In dieci anni sono stati 250 i detenuti in trattamento. «Non si può parlare di una categoria in senso psicopatologico – sottolinea Giulini – ma in senso criminologico sì. Detto questo, alcuni tratti comuni esistono: le difficoltà di contatto con il loro mondo emotivo, modi distorti di vedere la realtà, la tendenza all’impulsività, un’infanzia non protetta, anaffettiva, anche se non tutti hanno subito traumi o abusi. Hanno un deficit di empatia, non hanno una grande considerazione dell’altro». Altro aspetto ricorrente è la negazione di quanto commesso. «Scattano dei meccanismi difensivi, negano o minimizzano per proteggere se stessi dall’angoscia». 

Impossibile invece cercare costanti nell’età o nell’estrazione sociale. «E questa è una delle cose che più mi ha scosso – racconta il regista – davanti a me sono passati trentenni, quarantenni, uno di oltre 60 anni e uno di 21. Di livelli culturali diversissimi tra loro, persone vicine a noi. In fondo alcuni tratti sono comuni a tutti gli uomini, basta andare su Facebook per rendersene conto, non serve osservare chi ha commesso reati sessuali». Ed è proprio l’impegno a parlare di questo problema ad aver spinto Casazza a realizzare il film. «La società tende a non parlarne, si pensa che sia una cosa che riguarda pochi e che quei pochi vadano incarcerati e buttata la chiave. Ma, statistiche alla mano, se non pensiamo a queste persone, quando escono da lì, ricascano nello stesso reato. C’è una recidiva clamorosamente alta». 

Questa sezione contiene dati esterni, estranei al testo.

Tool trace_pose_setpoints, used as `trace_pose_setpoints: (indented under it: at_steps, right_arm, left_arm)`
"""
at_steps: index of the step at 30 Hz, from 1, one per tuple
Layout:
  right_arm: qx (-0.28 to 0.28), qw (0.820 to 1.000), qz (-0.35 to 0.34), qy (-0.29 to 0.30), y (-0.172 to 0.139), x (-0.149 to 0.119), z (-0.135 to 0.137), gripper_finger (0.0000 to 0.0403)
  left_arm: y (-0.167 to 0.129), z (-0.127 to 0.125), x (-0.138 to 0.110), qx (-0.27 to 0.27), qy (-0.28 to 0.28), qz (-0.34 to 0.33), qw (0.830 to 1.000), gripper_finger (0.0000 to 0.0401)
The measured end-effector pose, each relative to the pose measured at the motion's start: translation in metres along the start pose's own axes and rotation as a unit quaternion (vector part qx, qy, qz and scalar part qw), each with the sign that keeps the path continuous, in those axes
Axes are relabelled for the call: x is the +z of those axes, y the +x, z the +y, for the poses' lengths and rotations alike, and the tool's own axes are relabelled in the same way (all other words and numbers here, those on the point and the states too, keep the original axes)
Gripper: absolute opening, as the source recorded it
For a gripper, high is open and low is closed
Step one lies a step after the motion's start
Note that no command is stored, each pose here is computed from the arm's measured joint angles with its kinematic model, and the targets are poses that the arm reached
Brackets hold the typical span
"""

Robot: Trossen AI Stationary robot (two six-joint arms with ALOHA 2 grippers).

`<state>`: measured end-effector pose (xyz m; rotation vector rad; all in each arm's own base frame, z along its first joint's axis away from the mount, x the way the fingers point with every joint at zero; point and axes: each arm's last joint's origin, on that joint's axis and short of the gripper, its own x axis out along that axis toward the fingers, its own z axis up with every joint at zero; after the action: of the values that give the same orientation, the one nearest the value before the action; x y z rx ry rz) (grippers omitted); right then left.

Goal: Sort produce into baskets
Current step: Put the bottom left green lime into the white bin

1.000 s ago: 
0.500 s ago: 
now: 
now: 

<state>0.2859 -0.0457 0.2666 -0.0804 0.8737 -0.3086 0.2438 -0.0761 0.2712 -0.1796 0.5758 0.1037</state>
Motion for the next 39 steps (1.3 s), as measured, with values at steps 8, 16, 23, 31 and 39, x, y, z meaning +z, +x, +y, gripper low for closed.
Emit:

Da questo punto di vista i risultati dell’equipe di Bollate sono incoraggianti. Su 250 detenuti trattati si registrano solo sette casi di recidiva. «Chi si macchia di questi reati e rimane in carcere senza fare un percorso rimane come ibernato – spiega il criminologo – Non elabora la colpa, nessuno lo mette in discussione, i meccanismi psicologici rimangono uguali e si scongelano una volta fuori dal carcere». Al contrario, procedendo per piccoli passi, chi accetta la terapia comincia a guardare dentro l’abisso che si è lasciato alle spalle. «Si parte dalla gestione dello stress e del trauma – racconta il regista Casazza – spesso vengono usate delle lettere: di vittime di violenza, o di altri detenuti che hanno seguito lo stesso trattamento. Poi sono loro stessi a raccontare quanto commesso, si ascoltano a vicenda e spesso, proprio in quel momento, cominciano a capire che il loro reato è grave e che non è colpa della vittima. Un percorso di maturazione attraverso la storia dell’altro. In un caso è venuta anche una donna abusata e ha tenuto un discorso davanti a loro. Un’esperienza che può sembrare assurda e paradossale – conclude – ma che è stata determinante per raggiungere l’obiettivo: far rientrare queste persone nel campo degli umani».